Beau hated the jungle like she had hated nothing else in her life. It was entirely too full of snakes, and people that were also snakes, and people that were also snakes and had snakes for arms for fucks sake, but it was just so damn _hot._ She was as soaked as if she had been rained on, except she liked being rained on, and rain didn’t sting her eyes and make her itch. She swiped at her eyes again and panted, the air around her nearly solid with heat and moisture. Ahead of her was the rest of the group, seemingly ignorant of her discomfort and unaffected by the weather.

Beau hurried to catch up and fell hard instead, the jungle floor a slippery mix of half rotted vegetation. She swore as she tried to get up, her joints aching from the strain. There were footsteps then, Caleb’s worn boots coming into view before one bandaged hand grabbed her roughly and yanked her to her feet.

“Ow! Caleb, the fuck?!” Beau tried to yank her arm away but Caleb held her firm, his face a storm of anger and contempt.

“Try to keep up, Beauregard.” Caleb spat her full name at her as if it were a curse. “If you cannot hold your own, we will leave you behind.”

Frumpkin hooted loudly in seeming agreement from her shoulder and pecked her on the cheek, hard, and then flew after Caleb as he dropped Beau’s arm and walked away.

Beau could only stare at them in shock for a long moment, one hand clasped to her bleeding cheek. “Caleb? Frumpkin? What the hell is wrong with you?”

********

Caleb sat by Beau’s side, watching over her and listening to her fevered mutterings. He had been the first to notice that she had no longer been behind the rest of the group as they had hiked through the jungle, and when he had looked through Frumpkin’s eyes he had seen her collapsed on the ground, sweaty and ashen. Yasha had been the one to carry her until they had found a safe place to make camp, a fact that would have probably delighted Beau if she had been in any state to enjoy it.

“I am right here, Beau,” Caleb said softly. “And Frumpkin is here too.”

Frumpkin, unprompted, gave a soft, squeaky hoot and rubbed his feathered head against Beau’s hand.

“You are going to be fine,” Caleb said. “Jester and Caduceus are doing everything they can to make you well again.”

What Caleb didn’t say was that magic didn’t seem to be working on whatever it was that had stricken the monk, and even Caduceus’s strongest teas hadn’t done much to keep her fever down. Unless another solution presented itself, all they could do now was wait.
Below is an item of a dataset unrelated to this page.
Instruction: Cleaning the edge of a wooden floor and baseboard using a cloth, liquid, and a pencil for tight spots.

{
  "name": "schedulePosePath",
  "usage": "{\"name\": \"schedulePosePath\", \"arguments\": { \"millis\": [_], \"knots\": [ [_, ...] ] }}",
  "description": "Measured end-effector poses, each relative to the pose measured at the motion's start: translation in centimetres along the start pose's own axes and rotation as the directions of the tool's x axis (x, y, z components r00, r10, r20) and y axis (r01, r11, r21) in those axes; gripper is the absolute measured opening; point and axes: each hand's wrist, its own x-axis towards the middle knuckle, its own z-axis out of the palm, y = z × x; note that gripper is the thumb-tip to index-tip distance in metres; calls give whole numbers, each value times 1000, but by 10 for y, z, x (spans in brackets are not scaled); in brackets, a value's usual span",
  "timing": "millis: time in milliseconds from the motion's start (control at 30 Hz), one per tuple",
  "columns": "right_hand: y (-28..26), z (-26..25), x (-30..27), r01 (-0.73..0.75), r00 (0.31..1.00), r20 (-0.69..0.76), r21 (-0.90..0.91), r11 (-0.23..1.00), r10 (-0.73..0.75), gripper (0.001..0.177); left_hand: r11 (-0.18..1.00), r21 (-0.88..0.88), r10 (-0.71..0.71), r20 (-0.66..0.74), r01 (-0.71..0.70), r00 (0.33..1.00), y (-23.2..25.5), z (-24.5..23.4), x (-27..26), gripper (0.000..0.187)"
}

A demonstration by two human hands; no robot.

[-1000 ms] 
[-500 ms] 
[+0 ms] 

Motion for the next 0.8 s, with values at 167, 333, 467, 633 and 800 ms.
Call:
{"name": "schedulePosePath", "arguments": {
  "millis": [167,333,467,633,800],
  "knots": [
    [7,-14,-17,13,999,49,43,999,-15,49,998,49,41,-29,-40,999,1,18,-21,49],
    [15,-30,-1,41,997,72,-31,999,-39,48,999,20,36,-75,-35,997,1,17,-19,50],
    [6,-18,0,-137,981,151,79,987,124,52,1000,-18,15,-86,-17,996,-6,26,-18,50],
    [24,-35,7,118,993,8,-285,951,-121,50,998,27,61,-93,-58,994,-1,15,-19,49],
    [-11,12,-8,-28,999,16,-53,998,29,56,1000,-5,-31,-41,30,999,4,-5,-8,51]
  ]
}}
“You are going to be fine,” Caleb said again, and wished that the words didn’t sound like a lie.

************

“Guys! Slow down!” It was too hot to be moving so fast, much too hot, and it was such a struggle to keep up. She was running through the jungle as fast as she could, and still all she could make out of her friends was the distant fire of Caleb’s hair, the faint blue smudge of Jester’s skin. Soon she couldn’t even make out that, too busy fighting the sudden undergrowth that had obscured the path, beating them back with her staff, pausing occasionally to swat at the clouds of whining insects that thought she was a damn three course meal with dessert for afters.

The unruly vegetation slowly gave way to grapevines that curled over their trellises, orderly in their set rows, the jungle heat fading somewhat to the normal warmth of a  Kamordahian summer. Red-purple grapes hung heavily from their vines, some falling to the ground only to be trod upon by Beau as she ran, the scent of them a close cousin to the scent of the wine they would never become.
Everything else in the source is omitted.